_TASK OBJECTIVE_
The answer should be an exact repeat of the stretch of material below from the line containing "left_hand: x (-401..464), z" through the line containing "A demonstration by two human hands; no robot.".

_SUPPLIED MATERIAL_
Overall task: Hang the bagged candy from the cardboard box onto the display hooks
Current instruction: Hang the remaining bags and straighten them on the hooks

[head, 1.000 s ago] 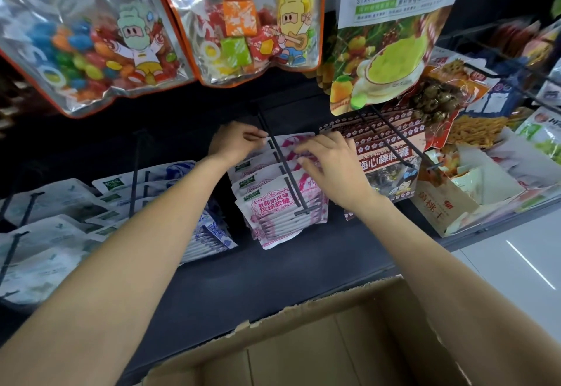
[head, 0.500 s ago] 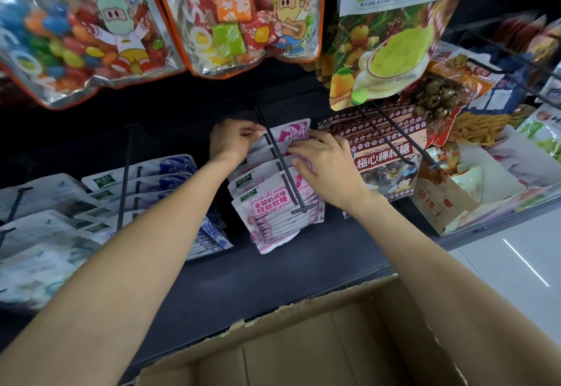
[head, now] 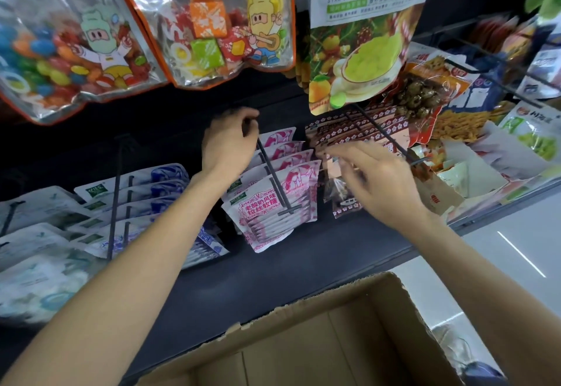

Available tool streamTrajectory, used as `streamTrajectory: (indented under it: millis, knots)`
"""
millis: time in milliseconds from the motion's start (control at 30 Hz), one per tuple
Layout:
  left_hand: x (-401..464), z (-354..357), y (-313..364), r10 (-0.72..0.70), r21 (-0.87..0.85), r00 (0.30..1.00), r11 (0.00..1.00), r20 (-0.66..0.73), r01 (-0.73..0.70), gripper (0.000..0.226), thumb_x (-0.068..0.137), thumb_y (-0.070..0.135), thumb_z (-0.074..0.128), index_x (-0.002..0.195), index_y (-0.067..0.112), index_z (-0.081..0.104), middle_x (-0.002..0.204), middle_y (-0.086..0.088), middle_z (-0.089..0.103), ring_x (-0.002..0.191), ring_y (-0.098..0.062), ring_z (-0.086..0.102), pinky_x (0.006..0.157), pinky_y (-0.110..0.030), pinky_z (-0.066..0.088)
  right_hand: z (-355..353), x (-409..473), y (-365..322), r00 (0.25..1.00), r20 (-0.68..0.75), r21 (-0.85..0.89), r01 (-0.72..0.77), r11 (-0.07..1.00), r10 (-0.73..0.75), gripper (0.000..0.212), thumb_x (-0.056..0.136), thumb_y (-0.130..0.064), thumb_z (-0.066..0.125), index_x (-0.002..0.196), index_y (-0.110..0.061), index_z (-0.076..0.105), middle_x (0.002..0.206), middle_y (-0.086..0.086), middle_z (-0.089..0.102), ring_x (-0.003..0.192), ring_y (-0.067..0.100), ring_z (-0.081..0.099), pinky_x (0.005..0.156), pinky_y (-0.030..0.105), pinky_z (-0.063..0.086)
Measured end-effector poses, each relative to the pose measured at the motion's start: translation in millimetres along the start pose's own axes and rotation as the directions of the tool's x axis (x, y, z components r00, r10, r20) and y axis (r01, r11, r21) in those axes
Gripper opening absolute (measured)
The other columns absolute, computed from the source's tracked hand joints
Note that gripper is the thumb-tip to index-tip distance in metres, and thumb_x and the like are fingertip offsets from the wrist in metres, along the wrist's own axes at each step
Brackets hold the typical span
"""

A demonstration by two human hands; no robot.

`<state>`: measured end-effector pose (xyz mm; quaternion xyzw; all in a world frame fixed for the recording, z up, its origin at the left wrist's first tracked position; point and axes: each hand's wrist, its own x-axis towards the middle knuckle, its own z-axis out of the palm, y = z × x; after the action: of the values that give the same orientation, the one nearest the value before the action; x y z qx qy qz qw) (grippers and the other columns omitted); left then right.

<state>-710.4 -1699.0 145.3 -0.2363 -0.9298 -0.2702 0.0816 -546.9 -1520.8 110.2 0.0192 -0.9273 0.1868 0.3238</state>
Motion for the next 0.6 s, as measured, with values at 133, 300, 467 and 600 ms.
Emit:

_TASK SOLUTION_
  left_hand: x (-401..464), z (-354..357), y (-313..364), r10 (-0.72..0.70), r21 (-0.87..0.85), r00 (0.30..1.00), r11 (0.00..1.00), r20 (-0.66..0.73), r01 (-0.73..0.70), gripper (0.000..0.226), thumb_x (-0.068..0.137), thumb_y (-0.070..0.135), thumb_z (-0.074..0.128), index_x (-0.002..0.195), index_y (-0.067..0.112), index_z (-0.081..0.104), middle_x (-0.002..0.204), middle_y (-0.086..0.088), middle_z (-0.089..0.103), ring_x (-0.002..0.191), ring_y (-0.098..0.062), ring_z (-0.086..0.102), pinky_x (0.006..0.157), pinky_y (-0.110..0.030), pinky_z (-0.066..0.088)
  right_hand: z (-355..353), x (-409..473), y (-365..322), r00 (0.25..1.00), r20 (-0.68..0.75), r21 (-0.85..0.89), r01 (-0.72..0.77), r11 (-0.07..1.00), r10 (-0.73..0.75), gripper (0.000..0.212), thumb_x (-0.056..0.136), thumb_y (-0.130..0.064), thumb_z (-0.066..0.125), index_x (-0.002..0.196), index_y (-0.110..0.061), index_z (-0.076..0.105), middle_x (0.002..0.206), middle_y (-0.086..0.086), middle_z (-0.089..0.102), ring_x (-0.003..0.192), ring_y (-0.067..0.100), ring_z (-0.081..0.099), pinky_x (0.005..0.156), pinky_y (-0.030..0.105), pinky_z (-0.063..0.086)
Measured end-effector poses, each relative to the pose measured at the motion's start: translation in millimetres along the start pose's own axes and rotation as the directions of the tool's x axis (x, y, z components r00, r10, r20) and y axis (r01, r11, r21) in those axes
Gripper opening absolute (measured)
The other columns absolute, computed from the source's tracked hand joints
Note that gripper is the thumb-tip to index-tip distance in metres, and thumb_x and the like are fingertip offsets from the wrist in metres, along the wrist's own axes at each step
Brackets hold the typical span
"""

A demonstration by two human hands; no robot.

The answer was given in full.